Remedy's Kentucky Highball and Better Lemon Cocktail.
Alyson Sheppard

The soda fountain-ish restaurant Remedy opened Friday night on Lower Greenville. The eatery and bar is the creation of Elias Pope, founder of the paleo-friendly HG Sply Co., located two doors down.

Remedy doesn't look like any bubbly soda fountain you've ever seen: Everything is sleek and gray, from the waiters' uniforms to the stripe on the drinking straw to the tufted booths that appear to have been ordered from a Restoration Hardware catalog. The soundtrack is hip-hop, not doo-wop.

A First Look at Remedy, a Top Chef's New Restaurant and Bar on Lower Greenville
Alyson Sheppard

But the drinks menu showcases the joint's soda roots. The beverages are divided among three sections: light bodied, medium bodied and full bodied. Those sections are then divided into even more sections: seasonal sodas ($4-$5), highballs and cocktails ($8-$14), beer and wine ($6-$49), and shakes and malts. So if you're in the mood for a medium-bodied seasonal soda, for example, you could order the spiced apple and caramel egg cream ($5). Or if you'd prefer a full-bodied cocktail, you could try the RXPX, a sherry highball with vanilla ice cream and balsamic cherry ($10). All drinks can be made into a float for $2 extra, but the shakes and malts are still in development.

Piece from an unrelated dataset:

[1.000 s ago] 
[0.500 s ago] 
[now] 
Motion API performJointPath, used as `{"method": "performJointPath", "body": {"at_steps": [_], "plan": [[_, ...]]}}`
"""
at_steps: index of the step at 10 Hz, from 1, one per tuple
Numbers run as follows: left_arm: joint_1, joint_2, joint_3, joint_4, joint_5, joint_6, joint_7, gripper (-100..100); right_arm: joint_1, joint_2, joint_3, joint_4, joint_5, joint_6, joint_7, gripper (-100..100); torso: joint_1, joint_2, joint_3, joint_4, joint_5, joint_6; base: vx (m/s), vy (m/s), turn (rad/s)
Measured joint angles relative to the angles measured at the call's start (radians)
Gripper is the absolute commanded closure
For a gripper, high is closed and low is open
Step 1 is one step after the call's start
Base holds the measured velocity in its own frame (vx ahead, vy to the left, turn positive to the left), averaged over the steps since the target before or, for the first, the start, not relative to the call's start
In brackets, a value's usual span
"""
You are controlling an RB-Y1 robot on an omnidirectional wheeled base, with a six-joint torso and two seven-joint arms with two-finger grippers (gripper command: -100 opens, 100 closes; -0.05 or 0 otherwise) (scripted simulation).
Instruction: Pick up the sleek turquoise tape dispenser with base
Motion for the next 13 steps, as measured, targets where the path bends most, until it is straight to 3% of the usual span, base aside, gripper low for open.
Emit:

Remedy chef Danyele McPherson
Remedy chef Danyele McPherson
Courtesy of the Grape.

Executive Chef Danyele McPherson -- former Chef de Cuisine of The Grape and a contestant on Top Chef -- designed the food menu with an old-school diner in mind. Appetizers include Southern-style deviled eggs made with mustard, paprika and dill ($7), and pimento cheese served with pickles and buttermilk biscuits ($10). The salads include a pork belly and smoked carrots combo ($12), and the classic sandwich offerings, such as the fried bologna with American cheese and mayo on grilled Challah bread ($12), come with either fries or a bowl of tomato soup. Entrees include a comforting mushroom and sweet potato pot pie ($16), and a grilled, dry-aged Duroc pork chop with roasted brusesls sprouts and bourbon applesauce ($26).

For dessert, you have your pick between pie ($8/slice) or ice cream ($3-$9). Or if you really want to go crazy, pie a la mode ($10). The homemade ice cream can come as one scoop ($3) or in one of Remedy's daily or specialty sundaes such as The Bob ($8): dark chocolate ice cream on a bed of potato chips, topped with caramel, sea salt, whipped cream and a cherry. There are eight pies on the menu, but only two are being served per day. Offerings include a traditional coconut cream and salted Texas honey: honey and cornmeal custard topped with candied hickory smoked bacon, Ritz cracker crumble, sea salt and whipped cream.

Remedy is currently serving dinner and drinks, Sunday through Thursday from 5:30 P.M. to 10 P.M., and until 12 A.M. on Friday and Saturday. Lunch service will begin in February.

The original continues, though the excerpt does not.